The thing with an evaluation is that you should be getting back A LOT more information that just the diagnosis. As no doubt you've heard "you've met one kid with Asperger's, you've met one kid with Asperger's." Kids are really different from each other and each will need a unique approach. You probably won't find any particular treatment or style that is a 100% perfect fit for your child and your expectations. As Linda nicely put it, you really have to look at the kid you've got in front of you and be flexible to try different things. For now I would assure yourself you will find ways to help. You will try stuff that won't work. You will try stuff that will. In time you will keep fine tuning it and figuring out more and more of what they need... and as you figure it out they will mature and you'll have to start all over, but that's the process.


Yes this. I have 4 kids with ASD and my husband has aspergers. They are all completely different and all require different things. My dh wasnt dx til he was an adult. He wished someone would have figured it out and helped him when he was little.

 

post #15 of 15

Welcome to the process of assessment and diagnosis for an ASD. I'm sorry to hear your little ones may be on the spectrum, but there are ways to parent effectively without resorting to mainstream techniques. Stanley Greenspan has some great approaches. There is also the Son-Rise program of intervention which is a polar opposite to standard ABA. On the down side, Son-Rise is generally not covered by insurers as they haven't done effective studies on it's effectiveness.

 

We're doing modified ABA with our daughter's team but it's working for her. The concept of understanding she'll get a positive consequence for doing an expected thing makes her happy because she understands it.
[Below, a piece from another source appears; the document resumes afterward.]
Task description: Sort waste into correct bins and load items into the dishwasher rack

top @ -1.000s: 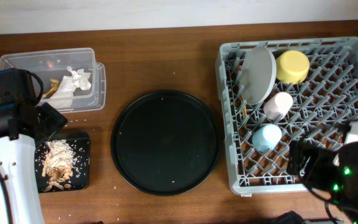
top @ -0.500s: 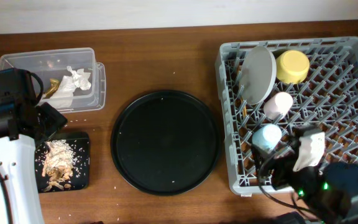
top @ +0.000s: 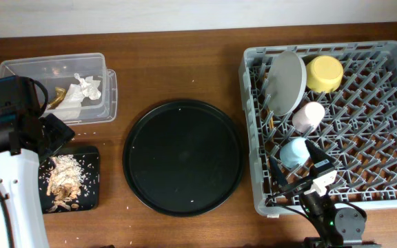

She also understands that if she does an unexpected thing a consequence can be negative, but we manage to allow her some control in that - she chooses and can easily regain things she's decide to remove.

 

I've found with my DD that she simply does not respond to the standard approach for behavior modification endorsed by most behavior therapists. She handles a matter-of-fact approach well but laying down the law or setting rules in place that seem arbitrary to her just causes her to stick her heels in and rebel. The most important thing that I've found works with her is basic consistency. I show her constant love and am very consistent in my approach and expectations and she understands this well.

 

I also do my best to manage transitions as much as I can. She can take a lot of change if she knows it's coming but there will still be a behavioral problem as a result. she just needs time to process it and I find being extra gentle and reducing our activity to stay at home or low-key helps more than anything.

 

The thing I found I really had to do to be effective for my daughter was to throw out labels. I do what works FOR HER. Some of that is very AP. Some of it is less so. We still co-sleep at 5 1/2 which isn't working for me but it's what she needs. We do use a rewards based system to encouage expected behavior and that also works well. It's not bribes if it's done correctly. My kid really needs to understand why and get reinforcement when she does it appropriately. Rewards can come in the form of play time, a special toy or game, simple praise or hugs. It's not always a carrot and stick. I've had to unlearn a lot of my own assumptions, to be frank.